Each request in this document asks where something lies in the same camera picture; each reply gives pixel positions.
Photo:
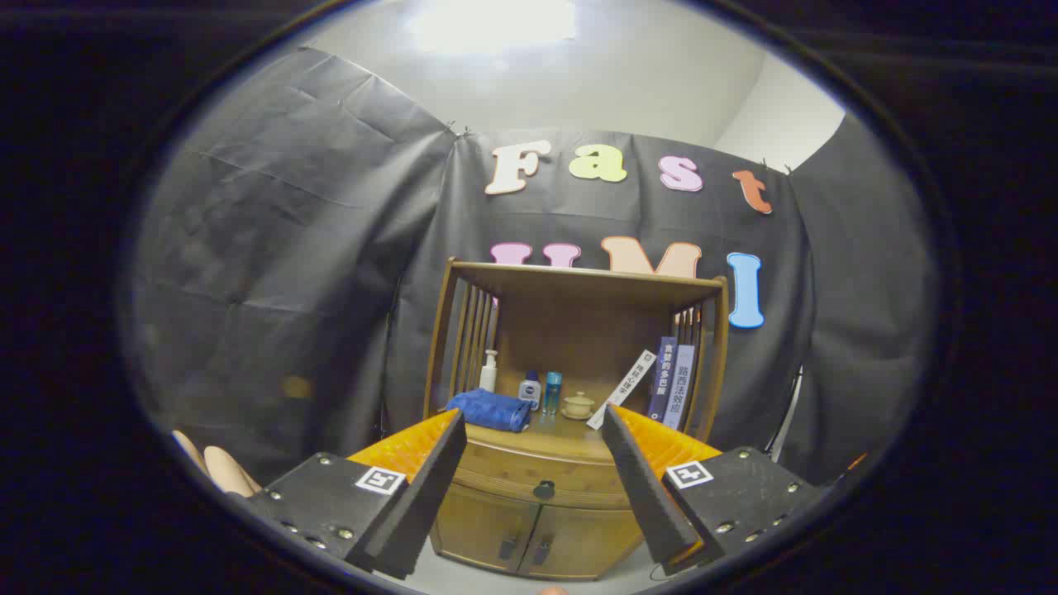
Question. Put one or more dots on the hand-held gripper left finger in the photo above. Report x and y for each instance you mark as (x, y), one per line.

* * *

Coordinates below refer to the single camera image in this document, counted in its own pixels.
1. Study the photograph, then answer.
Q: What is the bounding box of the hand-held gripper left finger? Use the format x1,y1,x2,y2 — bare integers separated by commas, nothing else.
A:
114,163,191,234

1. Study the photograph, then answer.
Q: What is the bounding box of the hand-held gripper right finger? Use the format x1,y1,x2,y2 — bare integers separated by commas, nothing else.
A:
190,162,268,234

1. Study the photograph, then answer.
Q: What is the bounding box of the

...

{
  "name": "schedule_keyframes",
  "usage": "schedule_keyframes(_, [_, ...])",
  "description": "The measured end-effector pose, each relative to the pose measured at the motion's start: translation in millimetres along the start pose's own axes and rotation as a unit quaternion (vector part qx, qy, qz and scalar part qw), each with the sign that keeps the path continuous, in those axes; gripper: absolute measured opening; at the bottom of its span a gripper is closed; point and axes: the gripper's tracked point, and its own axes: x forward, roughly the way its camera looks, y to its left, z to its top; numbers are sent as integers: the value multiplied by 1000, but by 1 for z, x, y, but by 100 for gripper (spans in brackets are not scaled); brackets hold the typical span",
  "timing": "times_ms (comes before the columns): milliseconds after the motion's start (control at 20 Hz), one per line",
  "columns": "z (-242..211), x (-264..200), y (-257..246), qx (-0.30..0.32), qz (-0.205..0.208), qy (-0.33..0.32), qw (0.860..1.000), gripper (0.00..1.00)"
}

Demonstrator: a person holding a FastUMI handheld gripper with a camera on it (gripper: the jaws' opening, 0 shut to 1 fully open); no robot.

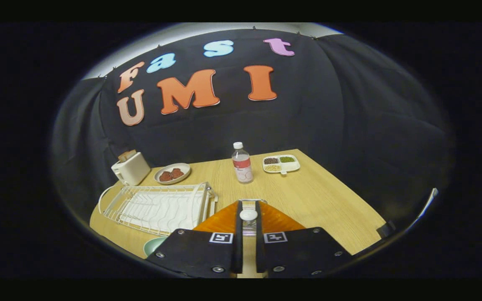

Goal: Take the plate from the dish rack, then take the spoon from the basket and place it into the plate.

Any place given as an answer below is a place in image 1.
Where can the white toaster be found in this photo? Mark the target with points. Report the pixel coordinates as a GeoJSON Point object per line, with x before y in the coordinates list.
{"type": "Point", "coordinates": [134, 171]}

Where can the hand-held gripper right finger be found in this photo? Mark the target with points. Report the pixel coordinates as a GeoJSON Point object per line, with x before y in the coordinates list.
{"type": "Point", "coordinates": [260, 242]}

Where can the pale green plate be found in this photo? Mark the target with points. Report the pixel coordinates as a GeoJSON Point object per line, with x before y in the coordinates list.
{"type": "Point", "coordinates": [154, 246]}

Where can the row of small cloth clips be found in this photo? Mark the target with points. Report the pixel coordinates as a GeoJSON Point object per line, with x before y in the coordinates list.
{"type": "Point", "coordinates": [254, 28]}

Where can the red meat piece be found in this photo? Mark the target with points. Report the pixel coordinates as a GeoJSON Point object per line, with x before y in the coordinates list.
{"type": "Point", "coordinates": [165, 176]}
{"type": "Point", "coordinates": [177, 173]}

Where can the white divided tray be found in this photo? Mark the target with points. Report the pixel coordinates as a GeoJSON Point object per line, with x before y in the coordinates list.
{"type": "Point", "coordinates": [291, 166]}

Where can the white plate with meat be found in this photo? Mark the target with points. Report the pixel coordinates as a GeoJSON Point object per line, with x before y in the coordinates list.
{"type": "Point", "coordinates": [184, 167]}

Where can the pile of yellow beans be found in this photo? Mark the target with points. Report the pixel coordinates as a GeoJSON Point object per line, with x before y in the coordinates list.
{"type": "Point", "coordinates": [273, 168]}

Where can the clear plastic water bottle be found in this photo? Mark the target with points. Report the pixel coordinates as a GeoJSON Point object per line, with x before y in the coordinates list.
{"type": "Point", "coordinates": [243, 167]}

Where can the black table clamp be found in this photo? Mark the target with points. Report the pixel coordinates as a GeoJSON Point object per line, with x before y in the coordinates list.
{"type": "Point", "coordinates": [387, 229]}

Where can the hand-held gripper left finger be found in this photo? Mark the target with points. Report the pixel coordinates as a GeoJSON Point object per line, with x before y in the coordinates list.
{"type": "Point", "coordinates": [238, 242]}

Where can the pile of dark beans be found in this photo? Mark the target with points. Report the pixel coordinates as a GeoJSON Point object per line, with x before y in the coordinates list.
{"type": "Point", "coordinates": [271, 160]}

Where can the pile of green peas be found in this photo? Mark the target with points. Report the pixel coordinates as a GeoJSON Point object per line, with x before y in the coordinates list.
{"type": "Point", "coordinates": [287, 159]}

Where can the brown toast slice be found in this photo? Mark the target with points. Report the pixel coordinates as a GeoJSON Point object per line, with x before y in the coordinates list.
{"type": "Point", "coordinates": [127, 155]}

> **GOAL OF THE EXERCISE**
Looking at the records above, work out how many lines include the word "bounding", then give that number by itself.

> **OUTPUT**
3